Effects of cn light As described above, according to the fuel storage rack of the present invention, a large number of rectangular tubes having an inner surface dimension that is almost the same as that of the channel box of the fuel assembly are arranged adjacently, so that the fuel storage rack has a very high construction cost. Dense fuel storage racks can be facilitated. This makes it possible to further improve the efficiency of the fuel storage facility.

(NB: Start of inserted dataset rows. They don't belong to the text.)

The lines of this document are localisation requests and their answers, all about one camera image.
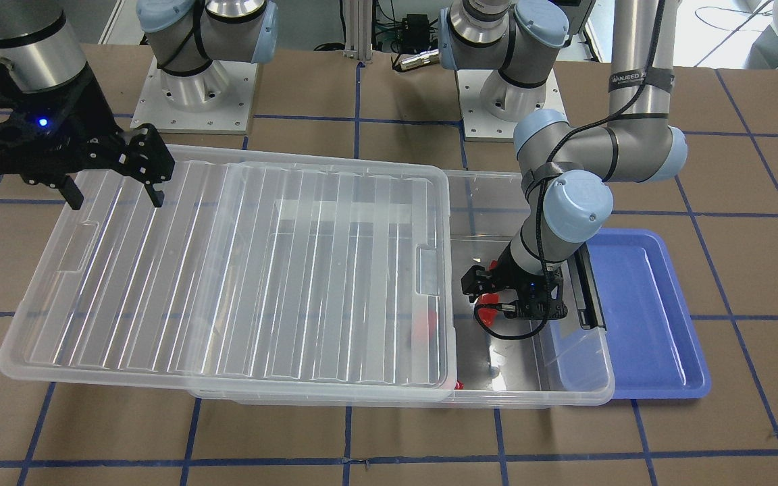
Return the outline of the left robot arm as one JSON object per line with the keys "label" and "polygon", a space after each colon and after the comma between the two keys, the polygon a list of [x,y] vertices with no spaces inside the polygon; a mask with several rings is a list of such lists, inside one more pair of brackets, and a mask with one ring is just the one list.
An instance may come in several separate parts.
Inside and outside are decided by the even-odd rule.
{"label": "left robot arm", "polygon": [[559,268],[613,210],[611,182],[673,178],[688,159],[670,126],[677,1],[617,1],[608,115],[572,126],[561,111],[537,108],[570,33],[550,1],[455,1],[438,20],[442,67],[487,69],[484,98],[515,122],[515,156],[530,213],[499,259],[472,267],[463,293],[482,319],[564,316]]}

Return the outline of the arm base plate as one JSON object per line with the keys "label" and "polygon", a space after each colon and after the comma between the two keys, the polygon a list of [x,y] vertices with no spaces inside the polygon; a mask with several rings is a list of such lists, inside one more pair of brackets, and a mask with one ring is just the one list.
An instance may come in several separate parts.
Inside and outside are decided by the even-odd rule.
{"label": "arm base plate", "polygon": [[203,73],[178,77],[151,61],[130,127],[161,133],[247,134],[256,90],[253,63],[214,61]]}
{"label": "arm base plate", "polygon": [[550,109],[566,114],[554,69],[543,86],[531,91],[514,86],[502,89],[495,70],[461,69],[456,78],[467,142],[510,142],[517,123],[532,111]]}

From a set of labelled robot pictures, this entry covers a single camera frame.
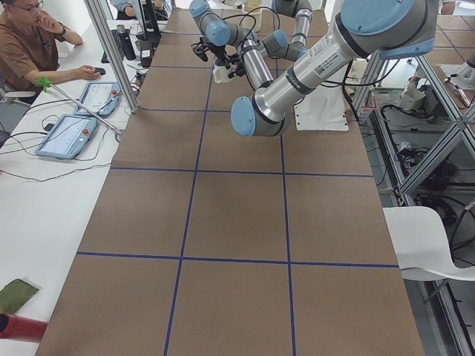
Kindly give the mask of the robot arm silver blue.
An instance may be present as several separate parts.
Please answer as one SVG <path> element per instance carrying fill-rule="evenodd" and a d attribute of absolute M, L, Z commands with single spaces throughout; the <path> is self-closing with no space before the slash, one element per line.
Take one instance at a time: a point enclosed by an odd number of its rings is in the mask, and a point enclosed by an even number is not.
<path fill-rule="evenodd" d="M 295 29 L 292 41 L 287 41 L 286 33 L 277 29 L 264 39 L 259 39 L 251 49 L 263 57 L 271 59 L 285 59 L 291 62 L 297 61 L 307 52 L 307 37 L 312 24 L 313 11 L 309 1 L 272 1 L 269 8 L 277 16 L 286 16 L 295 20 Z"/>
<path fill-rule="evenodd" d="M 277 136 L 286 130 L 286 112 L 354 59 L 379 53 L 381 59 L 420 56 L 433 49 L 437 1 L 344 1 L 333 25 L 311 48 L 304 46 L 312 21 L 308 1 L 274 1 L 272 10 L 296 20 L 292 43 L 274 32 L 259 42 L 253 31 L 224 21 L 207 1 L 192 1 L 191 17 L 203 34 L 195 53 L 230 45 L 255 93 L 235 100 L 232 127 L 241 136 Z"/>

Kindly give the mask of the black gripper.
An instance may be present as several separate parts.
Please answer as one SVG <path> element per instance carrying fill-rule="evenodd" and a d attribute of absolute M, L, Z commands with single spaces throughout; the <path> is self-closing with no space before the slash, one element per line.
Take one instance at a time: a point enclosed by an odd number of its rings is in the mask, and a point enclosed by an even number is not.
<path fill-rule="evenodd" d="M 244 63 L 236 53 L 232 55 L 226 53 L 219 54 L 218 71 L 220 73 L 235 73 L 236 76 L 244 76 L 246 74 Z"/>
<path fill-rule="evenodd" d="M 208 61 L 207 52 L 213 53 L 217 56 L 219 53 L 223 52 L 222 46 L 217 46 L 209 41 L 209 39 L 205 36 L 200 37 L 200 42 L 196 42 L 191 44 L 191 49 L 195 56 L 197 56 L 203 62 Z"/>

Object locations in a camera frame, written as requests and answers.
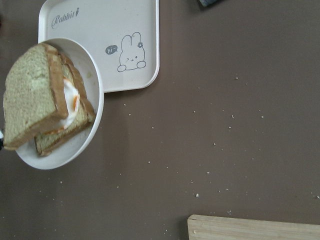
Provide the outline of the bread slice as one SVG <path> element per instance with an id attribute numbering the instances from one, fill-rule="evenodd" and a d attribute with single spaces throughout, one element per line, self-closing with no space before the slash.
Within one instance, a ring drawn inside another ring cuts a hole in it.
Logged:
<path id="1" fill-rule="evenodd" d="M 68 116 L 63 78 L 59 52 L 49 44 L 39 43 L 16 60 L 3 95 L 5 149 L 18 149 Z"/>
<path id="2" fill-rule="evenodd" d="M 60 130 L 57 133 L 41 133 L 34 138 L 36 152 L 39 156 L 48 156 L 54 149 L 90 127 L 96 118 L 94 108 L 87 98 L 87 92 L 80 72 L 65 54 L 60 53 L 59 57 L 64 76 L 71 81 L 79 92 L 79 110 L 75 120 L 66 129 Z"/>

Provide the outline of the fried egg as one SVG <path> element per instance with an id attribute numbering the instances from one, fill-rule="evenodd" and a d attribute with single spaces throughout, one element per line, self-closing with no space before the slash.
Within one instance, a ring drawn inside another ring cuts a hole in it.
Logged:
<path id="1" fill-rule="evenodd" d="M 70 79 L 64 77 L 63 78 L 64 83 L 64 98 L 66 102 L 67 107 L 67 117 L 65 119 L 60 120 L 58 123 L 56 123 L 50 131 L 45 132 L 45 135 L 51 135 L 51 134 L 57 134 L 59 132 L 62 132 L 66 130 L 76 119 L 76 116 L 78 114 L 79 105 L 80 105 L 80 93 L 75 88 L 73 83 Z"/>

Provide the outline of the white round plate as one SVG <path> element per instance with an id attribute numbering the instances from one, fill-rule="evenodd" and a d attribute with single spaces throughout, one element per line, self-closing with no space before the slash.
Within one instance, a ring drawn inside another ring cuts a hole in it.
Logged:
<path id="1" fill-rule="evenodd" d="M 80 155 L 89 145 L 99 127 L 104 109 L 104 89 L 101 74 L 92 55 L 80 43 L 68 38 L 45 40 L 59 52 L 69 57 L 83 78 L 88 100 L 96 113 L 93 124 L 54 149 L 47 156 L 39 156 L 32 139 L 16 150 L 17 155 L 29 166 L 40 170 L 59 168 Z"/>

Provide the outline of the cream rabbit tray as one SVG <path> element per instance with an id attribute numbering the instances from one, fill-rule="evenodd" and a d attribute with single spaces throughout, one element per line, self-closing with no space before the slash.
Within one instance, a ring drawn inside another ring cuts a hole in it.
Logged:
<path id="1" fill-rule="evenodd" d="M 67 38 L 93 57 L 106 93 L 142 89 L 160 68 L 157 0 L 48 0 L 38 41 Z"/>

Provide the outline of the wooden cutting board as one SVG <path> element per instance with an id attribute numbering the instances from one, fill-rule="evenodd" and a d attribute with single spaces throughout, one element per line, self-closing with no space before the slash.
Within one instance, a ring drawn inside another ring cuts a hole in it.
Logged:
<path id="1" fill-rule="evenodd" d="M 190 240 L 318 240 L 315 224 L 193 214 L 187 219 Z"/>

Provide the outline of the grey folded cloth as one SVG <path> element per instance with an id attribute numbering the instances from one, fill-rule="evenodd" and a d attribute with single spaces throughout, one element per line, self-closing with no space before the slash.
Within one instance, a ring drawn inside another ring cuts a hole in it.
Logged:
<path id="1" fill-rule="evenodd" d="M 209 7 L 209 6 L 212 6 L 216 3 L 218 3 L 220 0 L 199 0 L 200 4 L 203 6 L 203 7 Z"/>

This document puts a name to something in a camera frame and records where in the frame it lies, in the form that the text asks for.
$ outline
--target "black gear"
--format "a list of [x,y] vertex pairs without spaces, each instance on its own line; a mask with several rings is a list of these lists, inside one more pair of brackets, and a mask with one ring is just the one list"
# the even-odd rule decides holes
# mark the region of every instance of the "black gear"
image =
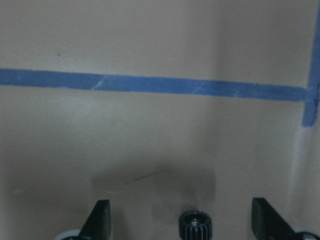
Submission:
[[179,236],[182,240],[210,240],[212,222],[202,211],[187,211],[179,218]]

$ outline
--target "vertical blue tape strip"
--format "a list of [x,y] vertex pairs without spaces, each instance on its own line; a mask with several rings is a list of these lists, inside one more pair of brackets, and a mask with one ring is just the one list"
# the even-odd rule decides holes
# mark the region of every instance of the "vertical blue tape strip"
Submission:
[[121,92],[189,94],[304,102],[302,87],[169,77],[0,69],[0,85]]
[[320,87],[320,4],[316,19],[316,29],[314,34],[313,51],[309,72],[308,88],[303,114],[303,127],[312,127],[318,114]]

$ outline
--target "horizontal blue tape strip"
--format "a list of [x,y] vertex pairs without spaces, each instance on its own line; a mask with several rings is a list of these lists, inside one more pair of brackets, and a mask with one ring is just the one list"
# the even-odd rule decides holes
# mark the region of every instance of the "horizontal blue tape strip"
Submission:
[[0,69],[0,85],[188,94],[291,102],[304,102],[307,96],[306,89],[294,86],[13,69]]
[[320,100],[320,4],[316,19],[316,29],[313,41],[312,59],[309,72],[307,95],[304,106],[302,126],[312,127],[318,114],[318,104]]

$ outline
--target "gray surface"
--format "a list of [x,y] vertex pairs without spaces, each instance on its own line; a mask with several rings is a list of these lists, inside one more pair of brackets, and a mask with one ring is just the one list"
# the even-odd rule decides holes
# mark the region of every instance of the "gray surface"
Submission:
[[[307,85],[317,1],[8,1],[0,68]],[[111,200],[115,240],[253,239],[252,197],[320,226],[303,103],[0,86],[0,238],[52,240]]]

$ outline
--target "blue painter's tape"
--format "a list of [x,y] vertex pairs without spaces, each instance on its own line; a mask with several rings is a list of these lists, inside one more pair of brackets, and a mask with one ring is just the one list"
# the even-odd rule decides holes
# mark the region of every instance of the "blue painter's tape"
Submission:
[[320,87],[320,4],[316,20],[313,51],[309,72],[308,88],[304,106],[302,126],[312,127],[317,120]]
[[294,86],[11,69],[0,69],[0,85],[188,94],[291,102],[304,102],[307,95],[306,89]]

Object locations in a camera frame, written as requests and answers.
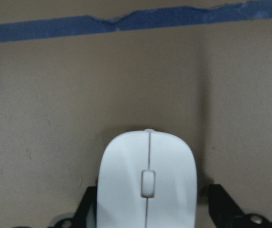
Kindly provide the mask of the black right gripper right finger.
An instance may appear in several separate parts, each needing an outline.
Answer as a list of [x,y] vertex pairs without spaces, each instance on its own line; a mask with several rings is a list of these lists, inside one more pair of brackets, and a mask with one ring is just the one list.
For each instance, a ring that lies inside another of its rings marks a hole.
[[244,211],[220,184],[208,189],[209,215],[216,228],[252,228]]

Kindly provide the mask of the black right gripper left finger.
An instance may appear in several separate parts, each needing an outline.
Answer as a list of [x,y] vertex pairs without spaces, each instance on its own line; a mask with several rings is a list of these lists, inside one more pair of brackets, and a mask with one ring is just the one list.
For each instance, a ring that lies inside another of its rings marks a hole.
[[86,189],[82,200],[73,216],[74,228],[97,227],[97,186]]

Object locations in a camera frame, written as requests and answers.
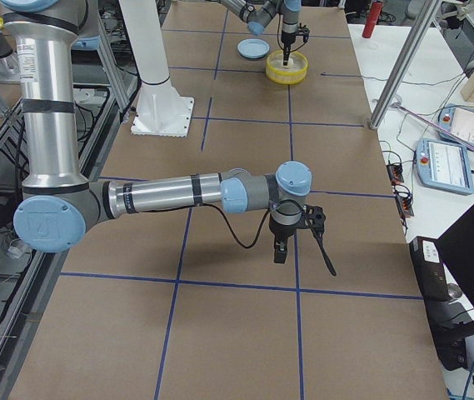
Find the light blue plate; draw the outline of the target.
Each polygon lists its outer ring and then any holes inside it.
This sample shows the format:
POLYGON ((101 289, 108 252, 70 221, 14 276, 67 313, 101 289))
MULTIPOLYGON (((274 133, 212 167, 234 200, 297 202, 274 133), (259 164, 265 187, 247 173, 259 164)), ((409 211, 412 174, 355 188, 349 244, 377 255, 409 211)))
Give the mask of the light blue plate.
POLYGON ((246 59, 256 60, 268 55, 270 45, 262 39, 248 38, 238 43, 237 51, 246 59))

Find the red cylinder bottle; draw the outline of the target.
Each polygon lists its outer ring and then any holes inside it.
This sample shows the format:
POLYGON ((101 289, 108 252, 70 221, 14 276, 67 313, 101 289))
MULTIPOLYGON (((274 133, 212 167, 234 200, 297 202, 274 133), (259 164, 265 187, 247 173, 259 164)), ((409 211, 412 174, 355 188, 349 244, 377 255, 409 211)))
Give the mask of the red cylinder bottle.
POLYGON ((375 26, 377 25, 377 22, 381 15, 383 6, 384 6, 384 2, 382 0, 372 1, 370 9, 369 9, 369 13, 367 14, 367 19, 362 31, 363 38, 372 37, 375 26))

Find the lower orange circuit board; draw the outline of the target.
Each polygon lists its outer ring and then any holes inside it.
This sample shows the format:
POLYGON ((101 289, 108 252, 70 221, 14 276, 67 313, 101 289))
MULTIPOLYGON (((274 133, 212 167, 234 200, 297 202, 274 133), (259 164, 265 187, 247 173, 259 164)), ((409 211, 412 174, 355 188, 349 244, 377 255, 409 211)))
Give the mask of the lower orange circuit board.
POLYGON ((412 195, 406 192, 398 192, 395 194, 398 213, 401 218, 412 218, 414 212, 412 209, 412 195))

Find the orange circuit board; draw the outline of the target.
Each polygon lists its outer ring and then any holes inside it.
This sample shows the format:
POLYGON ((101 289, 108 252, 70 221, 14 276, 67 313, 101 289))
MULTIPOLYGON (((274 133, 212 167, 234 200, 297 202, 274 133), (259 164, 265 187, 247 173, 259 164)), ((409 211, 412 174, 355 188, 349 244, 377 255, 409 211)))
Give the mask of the orange circuit board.
POLYGON ((398 213, 401 218, 412 218, 414 212, 412 209, 412 195, 406 192, 398 192, 395 194, 398 213))
POLYGON ((387 174, 390 179, 391 185, 404 183, 403 166, 400 162, 388 163, 387 174))

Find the upper orange circuit board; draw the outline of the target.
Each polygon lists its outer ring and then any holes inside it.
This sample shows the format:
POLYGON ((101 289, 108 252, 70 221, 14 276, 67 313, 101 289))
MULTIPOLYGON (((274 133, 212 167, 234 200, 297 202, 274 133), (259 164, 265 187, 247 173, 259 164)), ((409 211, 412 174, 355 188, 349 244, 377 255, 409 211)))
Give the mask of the upper orange circuit board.
POLYGON ((404 183, 403 166, 400 162, 388 163, 387 174, 390 179, 391 185, 404 183))

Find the black monitor stand box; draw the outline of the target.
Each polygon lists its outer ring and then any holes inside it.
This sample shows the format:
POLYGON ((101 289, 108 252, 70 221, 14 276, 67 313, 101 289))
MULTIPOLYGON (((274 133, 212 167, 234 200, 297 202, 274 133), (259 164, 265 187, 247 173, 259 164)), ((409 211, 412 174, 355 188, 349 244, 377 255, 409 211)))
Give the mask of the black monitor stand box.
POLYGON ((422 296, 428 300, 447 302, 450 298, 447 280, 435 240, 415 237, 409 244, 409 250, 422 296))

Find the lower teach pendant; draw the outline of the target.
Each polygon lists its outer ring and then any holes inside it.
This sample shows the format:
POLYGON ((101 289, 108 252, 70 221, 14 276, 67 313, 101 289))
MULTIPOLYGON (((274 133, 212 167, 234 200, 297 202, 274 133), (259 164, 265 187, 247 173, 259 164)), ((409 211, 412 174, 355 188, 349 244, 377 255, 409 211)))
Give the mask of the lower teach pendant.
POLYGON ((450 193, 474 193, 467 149, 456 143, 423 138, 415 151, 415 168, 421 184, 450 193))

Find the teach pendant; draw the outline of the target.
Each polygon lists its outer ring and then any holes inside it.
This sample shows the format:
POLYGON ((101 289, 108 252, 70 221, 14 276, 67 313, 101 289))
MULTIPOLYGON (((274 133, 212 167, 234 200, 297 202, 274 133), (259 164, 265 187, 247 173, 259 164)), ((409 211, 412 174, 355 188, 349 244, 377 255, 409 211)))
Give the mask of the teach pendant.
POLYGON ((466 106, 448 104, 438 115, 438 125, 453 137, 474 146, 474 109, 466 106))
POLYGON ((467 149, 456 143, 423 138, 415 151, 415 168, 421 184, 450 193, 474 193, 467 149))

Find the upper teach pendant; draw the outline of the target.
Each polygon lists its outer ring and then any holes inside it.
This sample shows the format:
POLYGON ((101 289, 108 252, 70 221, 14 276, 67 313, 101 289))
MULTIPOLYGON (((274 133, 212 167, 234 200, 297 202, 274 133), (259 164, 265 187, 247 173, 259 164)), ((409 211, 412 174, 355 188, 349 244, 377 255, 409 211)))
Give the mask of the upper teach pendant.
POLYGON ((448 104, 438 115, 438 125, 453 137, 474 146, 474 109, 466 106, 448 104))

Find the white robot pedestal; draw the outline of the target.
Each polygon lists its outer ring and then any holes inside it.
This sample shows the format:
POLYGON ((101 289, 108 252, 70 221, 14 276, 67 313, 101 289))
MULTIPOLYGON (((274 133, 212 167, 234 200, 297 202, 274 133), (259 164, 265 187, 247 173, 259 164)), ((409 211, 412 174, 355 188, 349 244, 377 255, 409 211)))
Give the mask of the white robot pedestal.
POLYGON ((141 81, 132 133, 184 138, 188 134, 194 99, 181 96, 172 85, 154 1, 121 1, 141 81))

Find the aluminium frame post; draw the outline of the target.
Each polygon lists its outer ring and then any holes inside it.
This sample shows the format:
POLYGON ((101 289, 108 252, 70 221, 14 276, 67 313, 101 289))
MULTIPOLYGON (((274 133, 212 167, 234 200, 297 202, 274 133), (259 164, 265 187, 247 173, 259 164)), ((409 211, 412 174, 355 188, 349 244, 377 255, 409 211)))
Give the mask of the aluminium frame post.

[Brief explanation of the drawing]

FIG. 1 is a top view showing an embodiment of the fuel storage rack of the present invention, FIG. 2 is an enlarged top view of the fuel storage rack shown in FIG. 1, and FIG. 3 is a conventional fuel storage rack. The top view and FIG. 4 are external views showing a fuel assembly of a boiling water reactor. 1...Outer frame 2...Partition plate 3...Square tube 5...Fuel assembly 10...Channel box agent patent attorney Satoshi Suyama - Figure 1 Figure 2 Figure 3 Figure 4

Claims (3)

[Claims] (1) A fuel storage rack characterized by having a large number of rectangular tubes arranged adjacent to each other, each having an inner surface dimension that is approximately the same as the inner surface dimension of a channel box of a fuel assembly. (2) The fuel storage rack according to claim 1, wherein the square tube contains a neutron absorbing material. (3) The fuel storage rack according to claim 1 or 2, wherein a neutron absorbing material is arranged between the rectangular tubes.